*Problem to work on:* Your answer should be an exact copy of the lines from the one holding "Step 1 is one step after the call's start" to the end of the material below, pictures left out.

■ ■ ■ ■ ■

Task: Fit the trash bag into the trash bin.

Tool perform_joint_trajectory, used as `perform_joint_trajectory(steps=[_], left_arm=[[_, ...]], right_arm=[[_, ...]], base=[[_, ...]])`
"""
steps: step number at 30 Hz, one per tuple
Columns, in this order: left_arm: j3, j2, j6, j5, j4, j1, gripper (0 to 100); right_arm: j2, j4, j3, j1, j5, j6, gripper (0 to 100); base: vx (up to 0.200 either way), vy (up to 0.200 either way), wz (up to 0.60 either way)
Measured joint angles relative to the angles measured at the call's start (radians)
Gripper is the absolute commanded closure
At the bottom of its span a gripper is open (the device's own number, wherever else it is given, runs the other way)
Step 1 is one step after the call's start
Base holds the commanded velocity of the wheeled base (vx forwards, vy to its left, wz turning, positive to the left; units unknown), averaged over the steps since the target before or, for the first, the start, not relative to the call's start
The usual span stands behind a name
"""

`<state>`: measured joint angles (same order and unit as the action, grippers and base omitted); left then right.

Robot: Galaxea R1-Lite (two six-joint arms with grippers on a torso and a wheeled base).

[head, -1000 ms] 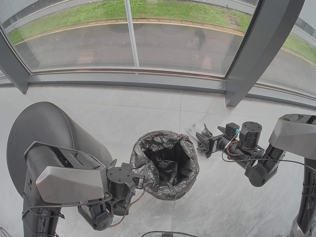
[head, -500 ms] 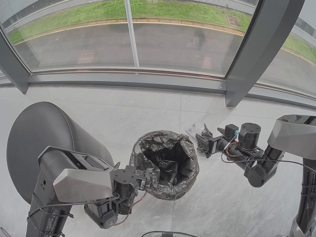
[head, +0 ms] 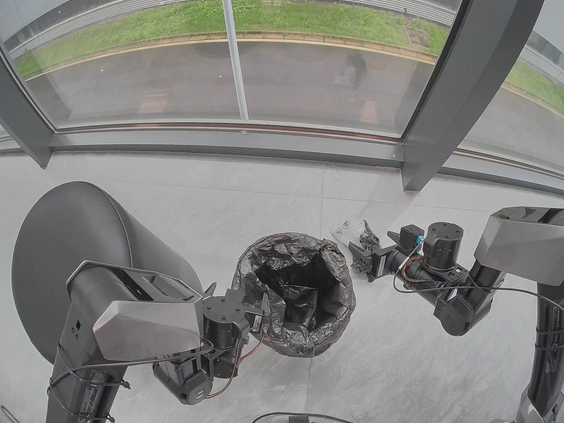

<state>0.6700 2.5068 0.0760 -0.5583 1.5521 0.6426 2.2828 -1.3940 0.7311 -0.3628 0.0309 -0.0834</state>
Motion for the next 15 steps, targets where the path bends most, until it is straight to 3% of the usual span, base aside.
perform_joint_trajectory(steps=[9, 15], left_arm=[[-0.085, -0.176, -0.131, 0.012, 0.001, -0.019, 0], [-0.156, -0.290, -0.244, 0.131, 0.000, -0.092, 0]], right_arm=[[0.010, -0.028, 0.002, 0.025, -0.004, -0.027, 0], [0.033, -0.032, 0.008, 0.072, -0.004, -0.034, 0]], base=[[0.000, 0.000, 0.00], [0.000, 0.000, 0.00]])
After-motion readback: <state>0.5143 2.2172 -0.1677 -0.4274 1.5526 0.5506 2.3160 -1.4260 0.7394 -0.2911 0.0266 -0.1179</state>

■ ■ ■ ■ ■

*Answer box:*
Step 1 is one step after the call's start
Base holds the commanded velocity of the wheeled base (vx forwards, vy to its left, wz turning, positive to the left; units unknown), averaged over the steps since the target before or, for the first, the start, not relative to the call's start
The usual span stands behind a name
"""

`<state>`: measured joint angles (same order and unit as the action, grippers and base omitted); left then right.

Robot: Galaxea R1-Lite (two six-joint arms with grippers on a torso and a wheeled base).

[head, -1000 ms] 
[head, -500 ms] 
[head, +0 ms] 

<state>0.6700 2.5068 0.0760 -0.5583 1.5521 0.6426 2.2828 -1.3940 0.7311 -0.3628 0.0309 -0.0834</state>
Motion for the next 15 steps, targets where the path bends most, until it is straight to 3% of the usual span, base aside.
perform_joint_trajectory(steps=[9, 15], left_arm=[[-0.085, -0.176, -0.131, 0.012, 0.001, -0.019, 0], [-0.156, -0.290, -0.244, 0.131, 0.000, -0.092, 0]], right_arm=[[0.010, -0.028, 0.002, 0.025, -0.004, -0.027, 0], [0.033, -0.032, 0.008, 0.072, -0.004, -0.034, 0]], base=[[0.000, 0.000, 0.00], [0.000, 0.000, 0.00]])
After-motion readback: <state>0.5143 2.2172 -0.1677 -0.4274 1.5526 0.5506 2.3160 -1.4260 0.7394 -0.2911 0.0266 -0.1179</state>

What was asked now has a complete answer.